Dynamic pages - what a headache! - Website Technology Issues forum at WebmasterWorld

Forum Moderators: phranque

Message Too Old, No Replies

Dynamic pages - what a headache!

mrdch

2:44 pm on Feb 23, 2003 (gmt 0)

I am trying to figure out how to block Google from indexing dynamic pages. I looked on this site here [webmasterworld.com] and here [webmasterworld.com] and even here [webmasterworld.com] and I still don't know how to do it :(

What is the right sytax - if there is one...

The dynamic pages are all in one directory. I still want it to work for users, but don't want Google to grab them. On the other hand, I want it to pick the page WITHOUT any parameters! So, the following is what I need...

OK for users and Google:
/mysite/dynamic/page.php

OK for users but NOT for Google
/mysite/dynamic/page.php?version=1

So how to do it?

Thanks for any help!

hakre

2:53 pm on Feb 23, 2003 (gmt 0)

hi mrdch,

robots.txt might not be your best friend on that case, use meta tags for this:

and place it into the head of the html returned by /mysite/dynamic/page.php?version=1 only.

mrdch

11:57 pm on Feb 23, 2003 (gmt 0)

Hi Hakre,

Thanks for the advice - I can see how it can be really handy!

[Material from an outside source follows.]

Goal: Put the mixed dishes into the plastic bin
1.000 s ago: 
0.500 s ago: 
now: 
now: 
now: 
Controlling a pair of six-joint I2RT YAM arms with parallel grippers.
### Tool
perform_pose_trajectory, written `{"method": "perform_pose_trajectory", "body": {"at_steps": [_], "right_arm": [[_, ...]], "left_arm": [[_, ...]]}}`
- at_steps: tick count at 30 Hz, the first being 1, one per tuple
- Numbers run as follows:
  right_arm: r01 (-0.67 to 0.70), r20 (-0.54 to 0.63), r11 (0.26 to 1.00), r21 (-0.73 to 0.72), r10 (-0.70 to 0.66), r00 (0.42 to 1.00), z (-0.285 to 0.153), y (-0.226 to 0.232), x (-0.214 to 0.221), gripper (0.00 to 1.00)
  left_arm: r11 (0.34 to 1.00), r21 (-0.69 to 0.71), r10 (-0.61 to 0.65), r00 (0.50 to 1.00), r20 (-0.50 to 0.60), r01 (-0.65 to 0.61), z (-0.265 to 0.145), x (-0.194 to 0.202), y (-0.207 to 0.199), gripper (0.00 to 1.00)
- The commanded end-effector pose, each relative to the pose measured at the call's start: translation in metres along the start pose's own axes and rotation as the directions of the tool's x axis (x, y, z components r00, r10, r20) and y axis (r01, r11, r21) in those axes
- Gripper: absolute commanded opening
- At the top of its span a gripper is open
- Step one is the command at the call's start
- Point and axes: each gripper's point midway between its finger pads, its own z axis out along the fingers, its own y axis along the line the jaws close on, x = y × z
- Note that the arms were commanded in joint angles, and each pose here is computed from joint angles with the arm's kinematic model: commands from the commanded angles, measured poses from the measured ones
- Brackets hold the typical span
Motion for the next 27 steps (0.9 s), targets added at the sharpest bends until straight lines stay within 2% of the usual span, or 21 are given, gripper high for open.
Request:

Problem is - I don't ACTUALLY have pages with a parameter - but I don't want them to be made into an error for users - in case someone still has them in bookmarks or something like that.

So my question still remains:

Does anyone know of the correct SYNTAX to keep Googlebot from spidering dynamic pages - using the robots.txt file?

Thanks

aspdesigner

10:31 am on Feb 25, 2003 (gmt 0)

If Google supports the "newer" working draft version (if you can call 1997 "new"!) for robots.txt here -

[robotstxt.org...]

and if Google's description of their extensions is correct, then this should work -

User-agent: Googlebot
Allow: /mysite/dynamic/page.php$
Disallow: /mysite/dynamic

Per the working draft spec above, the robot should use the first matching pattern. If the URL has no parameters, then the first pattern should match, and the page will be read. If the URL contains parameters, then the first pattern will NOT match, but the second pattern (the disallow) will.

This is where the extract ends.